Fletcher Newell
- Born: 1 March 2000 (age 25) Rangiora, New Zealand
- Height: 1.86 m (6 ft 1 in)
- Weight: 121 kg (267 lb; 19 st 1 lb)
- School: Rangiora High School
- University: Lincoln University

Rugby union career
- Position: Tighthead Prop
- Current team: Canterbury, Crusaders

Senior career
- Years: Team / Apps / (Points)
- 2020–: Canterbury / 17 / (0)
- 2021–: Crusaders / 30 / (10)
- Correct as of 3 November 2024

International career
- Years: Team / Apps / (Points)
- 2019: New Zealand U20 / 3 / (0)
- 2022–: New Zealand / 34 / (10)
- Correct as of 3 November 2024

= Fletcher Newell =

New Zealand rugby union player

Fletcher Newell (born 1 March 2000 in New Zealand) is a New Zealand rugby union player who plays as a Prop for the Crusaders in Super Rugby and Canterbury in the Bunnings NPC.

== Biography ==
Newell was educated at Rangiora High School.
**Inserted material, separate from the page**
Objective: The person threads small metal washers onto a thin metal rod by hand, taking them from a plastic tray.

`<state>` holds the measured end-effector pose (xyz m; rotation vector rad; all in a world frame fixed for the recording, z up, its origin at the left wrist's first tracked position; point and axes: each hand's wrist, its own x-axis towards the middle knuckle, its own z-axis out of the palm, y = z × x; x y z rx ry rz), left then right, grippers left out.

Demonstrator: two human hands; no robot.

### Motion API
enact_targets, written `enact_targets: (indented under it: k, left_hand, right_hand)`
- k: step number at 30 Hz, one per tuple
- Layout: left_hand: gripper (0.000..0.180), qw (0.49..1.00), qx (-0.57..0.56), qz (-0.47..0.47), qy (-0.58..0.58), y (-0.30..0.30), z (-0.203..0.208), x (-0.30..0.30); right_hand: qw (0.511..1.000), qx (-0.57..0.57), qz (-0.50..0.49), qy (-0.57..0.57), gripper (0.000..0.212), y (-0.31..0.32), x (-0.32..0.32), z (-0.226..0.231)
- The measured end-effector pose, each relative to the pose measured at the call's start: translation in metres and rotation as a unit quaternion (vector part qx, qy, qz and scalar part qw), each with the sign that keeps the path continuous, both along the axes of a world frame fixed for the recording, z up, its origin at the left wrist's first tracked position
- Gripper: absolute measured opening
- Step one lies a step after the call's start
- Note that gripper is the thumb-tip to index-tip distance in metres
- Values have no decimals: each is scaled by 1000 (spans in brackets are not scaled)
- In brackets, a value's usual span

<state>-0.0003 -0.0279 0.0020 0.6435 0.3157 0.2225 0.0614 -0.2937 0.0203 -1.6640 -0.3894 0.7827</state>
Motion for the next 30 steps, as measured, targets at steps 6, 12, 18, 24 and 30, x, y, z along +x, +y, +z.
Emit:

In 2019, Newell represented New Zealand at the Under 20 Championship in Argentina and was also named New Zealand's Rugby Age Grade Player of the Year. He was a member of the 2020 Mitre 10 Cup squad.

Newell was named in the Crusaders squad and made his debut in the 2021 Super Rugby Aotearoa season.

Newell made his international debut for New Zealand on 13 August 2022 against South Africa at Johannesburg.